*Task instructions:* Please print every line from the one containing "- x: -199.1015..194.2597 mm" through the last line of the records below, exactly as written and nothing more.

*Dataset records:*
━━━━━━━━━━

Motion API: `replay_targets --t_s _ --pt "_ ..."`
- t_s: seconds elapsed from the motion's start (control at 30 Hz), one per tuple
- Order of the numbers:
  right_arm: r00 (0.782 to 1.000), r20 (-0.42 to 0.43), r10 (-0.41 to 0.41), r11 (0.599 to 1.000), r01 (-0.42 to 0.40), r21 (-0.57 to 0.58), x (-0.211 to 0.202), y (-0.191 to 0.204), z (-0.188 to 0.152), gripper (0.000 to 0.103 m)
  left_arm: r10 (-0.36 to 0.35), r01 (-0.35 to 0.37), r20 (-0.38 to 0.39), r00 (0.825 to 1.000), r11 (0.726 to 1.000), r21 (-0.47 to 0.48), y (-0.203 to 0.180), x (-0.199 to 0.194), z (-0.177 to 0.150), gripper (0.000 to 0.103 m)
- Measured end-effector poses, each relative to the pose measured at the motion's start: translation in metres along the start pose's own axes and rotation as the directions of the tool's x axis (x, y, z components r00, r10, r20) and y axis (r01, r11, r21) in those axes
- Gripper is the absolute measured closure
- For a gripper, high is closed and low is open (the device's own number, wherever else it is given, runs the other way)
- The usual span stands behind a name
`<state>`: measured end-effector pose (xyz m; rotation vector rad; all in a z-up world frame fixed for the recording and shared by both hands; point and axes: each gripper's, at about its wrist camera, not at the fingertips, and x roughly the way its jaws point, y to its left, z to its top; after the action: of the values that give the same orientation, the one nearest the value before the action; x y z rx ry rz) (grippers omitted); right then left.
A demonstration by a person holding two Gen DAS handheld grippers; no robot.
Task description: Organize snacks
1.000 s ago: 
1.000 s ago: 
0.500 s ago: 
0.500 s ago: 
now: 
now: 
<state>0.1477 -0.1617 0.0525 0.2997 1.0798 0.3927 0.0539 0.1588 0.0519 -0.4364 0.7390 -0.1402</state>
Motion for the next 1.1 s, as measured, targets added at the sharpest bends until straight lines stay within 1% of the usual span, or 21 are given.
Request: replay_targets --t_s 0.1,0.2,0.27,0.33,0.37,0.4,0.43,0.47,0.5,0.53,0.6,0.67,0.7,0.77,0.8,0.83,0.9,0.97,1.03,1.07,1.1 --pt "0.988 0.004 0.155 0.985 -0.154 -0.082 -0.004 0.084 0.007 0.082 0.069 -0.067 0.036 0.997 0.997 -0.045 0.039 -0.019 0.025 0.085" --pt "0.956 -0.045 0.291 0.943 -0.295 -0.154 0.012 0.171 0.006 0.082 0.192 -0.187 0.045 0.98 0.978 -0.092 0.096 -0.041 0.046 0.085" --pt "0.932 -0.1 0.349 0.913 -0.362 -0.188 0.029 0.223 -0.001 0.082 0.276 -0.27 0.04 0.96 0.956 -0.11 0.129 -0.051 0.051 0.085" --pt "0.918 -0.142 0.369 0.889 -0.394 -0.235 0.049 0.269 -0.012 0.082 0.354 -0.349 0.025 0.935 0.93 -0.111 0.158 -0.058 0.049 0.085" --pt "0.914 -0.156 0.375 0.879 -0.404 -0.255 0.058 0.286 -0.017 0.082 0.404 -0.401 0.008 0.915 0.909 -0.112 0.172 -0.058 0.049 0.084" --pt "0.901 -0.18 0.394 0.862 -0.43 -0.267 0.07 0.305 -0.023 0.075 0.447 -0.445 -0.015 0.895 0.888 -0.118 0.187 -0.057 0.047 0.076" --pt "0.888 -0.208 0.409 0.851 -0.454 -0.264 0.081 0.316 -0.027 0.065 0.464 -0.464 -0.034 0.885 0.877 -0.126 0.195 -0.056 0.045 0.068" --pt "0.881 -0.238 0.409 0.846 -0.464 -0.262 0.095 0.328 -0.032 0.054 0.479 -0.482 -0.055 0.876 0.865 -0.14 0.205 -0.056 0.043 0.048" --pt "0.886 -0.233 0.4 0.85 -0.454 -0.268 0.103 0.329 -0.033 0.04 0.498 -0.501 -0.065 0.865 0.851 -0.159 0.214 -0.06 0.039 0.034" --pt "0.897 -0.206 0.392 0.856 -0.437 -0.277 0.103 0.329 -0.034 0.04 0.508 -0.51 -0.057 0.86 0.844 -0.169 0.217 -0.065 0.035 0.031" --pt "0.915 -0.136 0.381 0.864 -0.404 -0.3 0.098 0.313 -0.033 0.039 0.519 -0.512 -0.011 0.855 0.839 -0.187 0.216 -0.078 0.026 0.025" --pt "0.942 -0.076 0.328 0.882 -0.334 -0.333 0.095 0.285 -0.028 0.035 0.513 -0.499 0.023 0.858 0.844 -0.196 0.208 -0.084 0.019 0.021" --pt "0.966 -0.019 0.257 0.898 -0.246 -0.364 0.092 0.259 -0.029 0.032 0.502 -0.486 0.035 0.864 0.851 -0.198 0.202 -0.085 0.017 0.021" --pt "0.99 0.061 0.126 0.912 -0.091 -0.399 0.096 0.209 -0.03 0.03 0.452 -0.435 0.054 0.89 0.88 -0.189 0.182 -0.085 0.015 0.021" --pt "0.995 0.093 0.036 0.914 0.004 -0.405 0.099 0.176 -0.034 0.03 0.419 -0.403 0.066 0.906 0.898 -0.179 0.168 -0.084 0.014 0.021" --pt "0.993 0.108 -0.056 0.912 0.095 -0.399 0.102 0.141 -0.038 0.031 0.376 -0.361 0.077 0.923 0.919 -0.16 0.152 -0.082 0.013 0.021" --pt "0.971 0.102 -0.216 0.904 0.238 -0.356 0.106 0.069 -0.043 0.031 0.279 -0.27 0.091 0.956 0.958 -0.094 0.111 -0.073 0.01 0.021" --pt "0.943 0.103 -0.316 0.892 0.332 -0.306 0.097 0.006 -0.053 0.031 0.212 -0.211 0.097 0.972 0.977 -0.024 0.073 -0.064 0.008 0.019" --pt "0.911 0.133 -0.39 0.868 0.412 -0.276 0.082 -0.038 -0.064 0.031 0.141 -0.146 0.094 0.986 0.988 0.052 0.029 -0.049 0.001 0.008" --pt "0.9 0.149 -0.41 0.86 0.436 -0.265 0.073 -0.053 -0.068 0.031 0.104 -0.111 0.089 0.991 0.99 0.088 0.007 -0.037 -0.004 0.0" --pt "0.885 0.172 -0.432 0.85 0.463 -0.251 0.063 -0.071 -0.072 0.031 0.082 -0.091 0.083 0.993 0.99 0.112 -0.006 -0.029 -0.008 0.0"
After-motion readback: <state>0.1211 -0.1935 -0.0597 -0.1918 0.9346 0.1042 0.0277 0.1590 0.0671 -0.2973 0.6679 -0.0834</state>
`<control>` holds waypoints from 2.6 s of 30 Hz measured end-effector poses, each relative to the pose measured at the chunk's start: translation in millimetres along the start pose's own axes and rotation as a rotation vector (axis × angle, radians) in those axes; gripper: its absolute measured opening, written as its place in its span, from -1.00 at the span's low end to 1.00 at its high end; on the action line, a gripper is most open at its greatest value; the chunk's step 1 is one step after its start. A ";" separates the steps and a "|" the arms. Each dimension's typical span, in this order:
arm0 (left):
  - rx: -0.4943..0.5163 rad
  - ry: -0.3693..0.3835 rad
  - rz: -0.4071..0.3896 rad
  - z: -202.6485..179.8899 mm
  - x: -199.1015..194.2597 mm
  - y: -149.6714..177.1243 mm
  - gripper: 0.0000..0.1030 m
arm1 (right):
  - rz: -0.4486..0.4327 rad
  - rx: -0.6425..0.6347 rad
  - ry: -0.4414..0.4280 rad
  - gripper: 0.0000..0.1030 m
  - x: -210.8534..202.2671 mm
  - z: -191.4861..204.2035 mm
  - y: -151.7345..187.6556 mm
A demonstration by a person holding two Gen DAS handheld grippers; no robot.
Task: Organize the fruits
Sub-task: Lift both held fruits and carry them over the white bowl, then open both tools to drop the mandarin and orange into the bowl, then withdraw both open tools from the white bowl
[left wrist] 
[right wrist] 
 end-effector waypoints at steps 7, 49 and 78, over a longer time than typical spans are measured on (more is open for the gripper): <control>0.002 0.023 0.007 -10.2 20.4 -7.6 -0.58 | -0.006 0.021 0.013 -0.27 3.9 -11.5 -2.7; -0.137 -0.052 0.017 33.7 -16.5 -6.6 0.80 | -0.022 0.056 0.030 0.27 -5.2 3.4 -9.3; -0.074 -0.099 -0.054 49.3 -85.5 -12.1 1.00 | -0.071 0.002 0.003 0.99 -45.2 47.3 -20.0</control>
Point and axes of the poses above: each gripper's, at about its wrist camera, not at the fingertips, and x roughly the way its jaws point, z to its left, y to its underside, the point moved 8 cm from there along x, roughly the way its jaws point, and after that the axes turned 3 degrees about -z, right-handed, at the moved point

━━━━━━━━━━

*Output for this exercise:*
  - x: -199.1015..194.2597 mm
  - y: -149.6714..177.1243 mm
  - gripper: 0.0000..0.1030 m
arm1 (right):
  - rz: -0.4486..0.4327 rad
  - rx: -0.6425..0.6347 rad
  - ry: -0.4414..0.4280 rad
  - gripper: 0.0000..0.1030 m
  - x: -210.8534..202.2671 mm
  - z: -191.4861..204.2035 mm
  - y: -151.7345..187.6556 mm
A demonstration by a person holding two Gen DAS handheld grippers; no robot.
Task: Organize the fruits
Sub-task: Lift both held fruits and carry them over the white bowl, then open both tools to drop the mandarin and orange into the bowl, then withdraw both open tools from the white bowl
[left wrist] 
[right wrist] 
 end-effector waypoints at steps 7, 49 and 78, over a longer time than typical spans are measured on (more is open for the gripper): <control>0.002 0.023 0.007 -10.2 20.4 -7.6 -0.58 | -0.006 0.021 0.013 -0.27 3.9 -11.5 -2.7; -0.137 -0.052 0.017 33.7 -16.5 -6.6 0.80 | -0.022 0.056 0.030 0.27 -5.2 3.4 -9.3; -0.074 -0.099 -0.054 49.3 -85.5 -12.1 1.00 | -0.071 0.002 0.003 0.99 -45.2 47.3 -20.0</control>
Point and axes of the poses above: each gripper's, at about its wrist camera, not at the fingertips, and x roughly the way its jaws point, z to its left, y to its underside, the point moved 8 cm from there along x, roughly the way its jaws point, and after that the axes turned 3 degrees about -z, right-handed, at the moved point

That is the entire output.